● What you should do:
Give back one number only: how many lines in the material below contain "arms".

● Data extract:
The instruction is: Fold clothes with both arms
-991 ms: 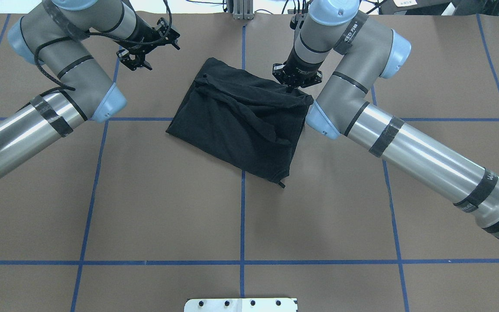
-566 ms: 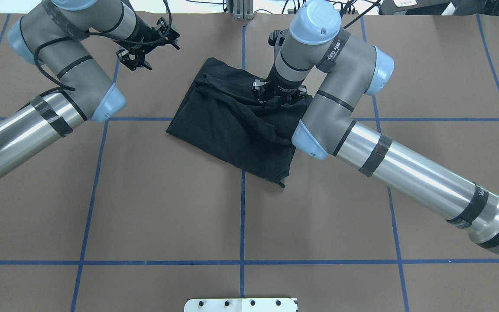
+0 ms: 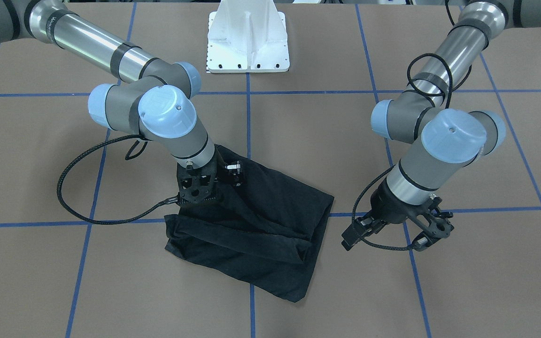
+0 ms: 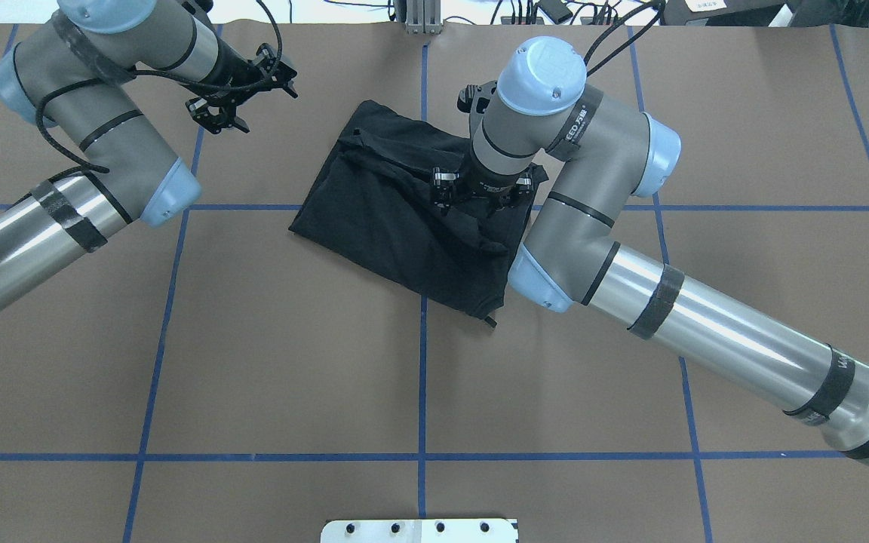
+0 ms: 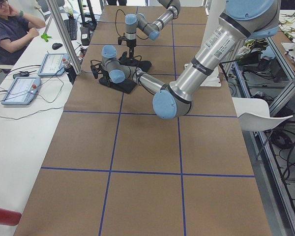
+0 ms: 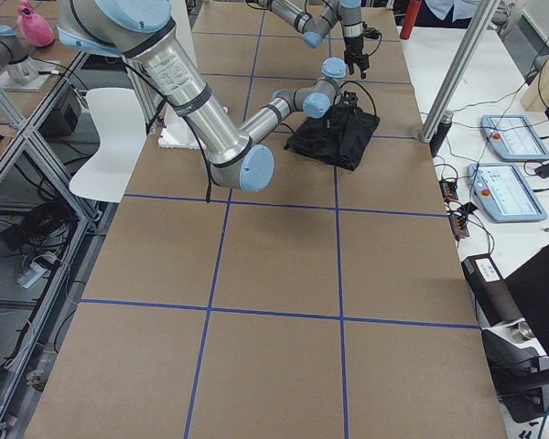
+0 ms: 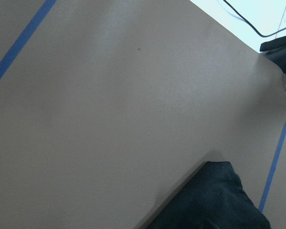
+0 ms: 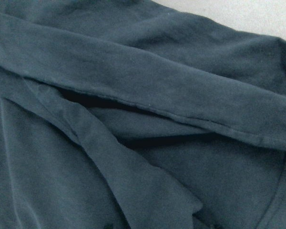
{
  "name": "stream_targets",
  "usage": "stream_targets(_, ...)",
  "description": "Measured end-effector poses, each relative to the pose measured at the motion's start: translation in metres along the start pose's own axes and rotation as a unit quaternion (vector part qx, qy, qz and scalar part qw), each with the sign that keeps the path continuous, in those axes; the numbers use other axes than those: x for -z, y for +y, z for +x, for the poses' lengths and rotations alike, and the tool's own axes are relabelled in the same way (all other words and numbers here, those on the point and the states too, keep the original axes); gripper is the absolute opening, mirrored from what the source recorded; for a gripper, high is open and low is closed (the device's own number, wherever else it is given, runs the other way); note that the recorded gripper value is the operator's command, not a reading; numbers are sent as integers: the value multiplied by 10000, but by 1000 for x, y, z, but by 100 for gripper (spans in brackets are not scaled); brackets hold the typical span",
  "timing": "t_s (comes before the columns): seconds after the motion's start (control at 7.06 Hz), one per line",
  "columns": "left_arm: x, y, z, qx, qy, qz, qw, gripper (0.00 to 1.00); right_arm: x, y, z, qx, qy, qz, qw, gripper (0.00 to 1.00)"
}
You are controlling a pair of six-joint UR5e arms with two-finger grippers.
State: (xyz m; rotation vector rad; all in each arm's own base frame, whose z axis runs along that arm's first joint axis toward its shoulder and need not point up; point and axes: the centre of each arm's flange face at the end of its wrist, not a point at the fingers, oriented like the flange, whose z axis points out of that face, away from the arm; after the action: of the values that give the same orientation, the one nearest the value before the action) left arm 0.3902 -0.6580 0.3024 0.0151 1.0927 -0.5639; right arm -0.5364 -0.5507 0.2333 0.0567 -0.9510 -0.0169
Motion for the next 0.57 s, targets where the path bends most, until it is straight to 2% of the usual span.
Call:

● Response to the exercise:
2